Work instructions: If you see a picture in the data below, omit it and copy the rest exactly.

Data section:
*** Block opens ***
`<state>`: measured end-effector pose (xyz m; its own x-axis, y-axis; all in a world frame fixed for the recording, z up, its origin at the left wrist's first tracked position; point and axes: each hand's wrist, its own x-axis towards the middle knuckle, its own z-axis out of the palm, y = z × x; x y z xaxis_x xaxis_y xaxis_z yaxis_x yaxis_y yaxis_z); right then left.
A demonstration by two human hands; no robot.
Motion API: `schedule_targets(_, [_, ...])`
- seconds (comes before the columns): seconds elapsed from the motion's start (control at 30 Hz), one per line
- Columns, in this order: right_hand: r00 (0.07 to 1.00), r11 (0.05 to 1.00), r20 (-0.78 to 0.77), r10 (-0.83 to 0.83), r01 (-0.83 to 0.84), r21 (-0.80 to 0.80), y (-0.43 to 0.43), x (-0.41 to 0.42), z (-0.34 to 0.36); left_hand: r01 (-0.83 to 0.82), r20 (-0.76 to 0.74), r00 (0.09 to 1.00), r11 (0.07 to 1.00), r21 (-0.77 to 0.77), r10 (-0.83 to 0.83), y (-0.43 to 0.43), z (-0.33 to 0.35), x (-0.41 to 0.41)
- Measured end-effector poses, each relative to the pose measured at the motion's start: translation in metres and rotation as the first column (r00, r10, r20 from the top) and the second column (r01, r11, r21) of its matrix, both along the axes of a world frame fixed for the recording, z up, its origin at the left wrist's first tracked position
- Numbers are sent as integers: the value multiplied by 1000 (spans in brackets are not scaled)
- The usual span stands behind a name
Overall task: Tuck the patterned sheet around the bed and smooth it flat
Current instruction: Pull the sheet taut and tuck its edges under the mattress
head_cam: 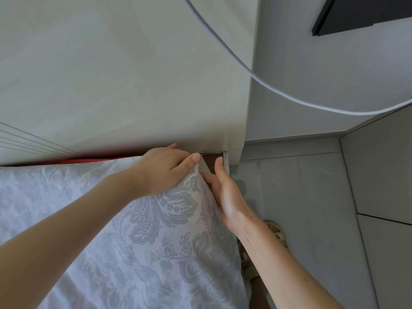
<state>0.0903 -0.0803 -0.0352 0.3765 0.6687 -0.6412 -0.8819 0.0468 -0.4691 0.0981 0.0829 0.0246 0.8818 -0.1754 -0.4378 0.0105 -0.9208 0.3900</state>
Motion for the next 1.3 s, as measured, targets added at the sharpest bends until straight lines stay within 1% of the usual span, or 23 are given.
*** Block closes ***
Solution to this problem:
`<state>`: measured end-effector pose (xyz m; its own x-axis, y-axis; all in a world frame fixed for the recording, z up, its origin at the left wrist's first tracked position; point and axes: each hand's wrist, its own x-axis towards the middle knuckle, its own z-axis out of the palm, y = z × x; x y z xaxis_x xaxis_y xaxis_z yaxis_x yaxis_y yaxis_z); right then left.
A demonstration by two human hands; no robot.
Motion API: `schedule_targets(_, [_, ...])`
- seconds (comes before the columns): seconds elapsed from the motion's start (control at 30 Hz), one per line
- Columns, in this order: right_hand: r00 (0.07 to 1.00), r11 (0.05 to 1.00), r20 (-0.78 to 0.77), r10 (-0.83 to 0.83), r01 (-0.83 to 0.84), r21 (-0.80 to 0.80), y (-0.43 to 0.43), x (-0.41 to 0.42), z (-0.34 to 0.36); left_hand: r01 (-0.83 to 0.82), r20 (-0.76 to 0.74), r00 (0.09 to 1.00), r11 (0.07 to 1.00), r21 (-0.77 to 0.77), r10 (-0.83 to 0.83), y (-0.43 to 0.43), z (-0.33 to 0.35), x (-0.41 to 0.41)
- Measured end-effector poses, each relative to the pose measured at the motion's start: translation in metres and rotation as the first column (r00, r10, r20 from the top) and the second column (r01, r11, r21) of its matrix, both along the axes of a world frame fixed for the recording, z up, its origin at the left wrist's first tracked position
- Numbers are sent as integers: the value multiplied by 1000 (spans in brackets are not scaled)
- The usual span stands behind a name
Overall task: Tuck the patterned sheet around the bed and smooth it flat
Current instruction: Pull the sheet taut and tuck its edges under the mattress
head_cam: 
<state>0.0903 -0.0803 -0.0352 0.3765 0.6687 -0.6412 -0.8819 0.0468 -0.4691 0.0981 0.0829 0.0246 0.8818 -0.1754 -0.4378 0.0105 -0.9208 0.3900</state>
Motion for the next 1.3 s, as measured, targets added at the sharpest bends until straight lines stay within 1% of the usual span, or 23 are given.

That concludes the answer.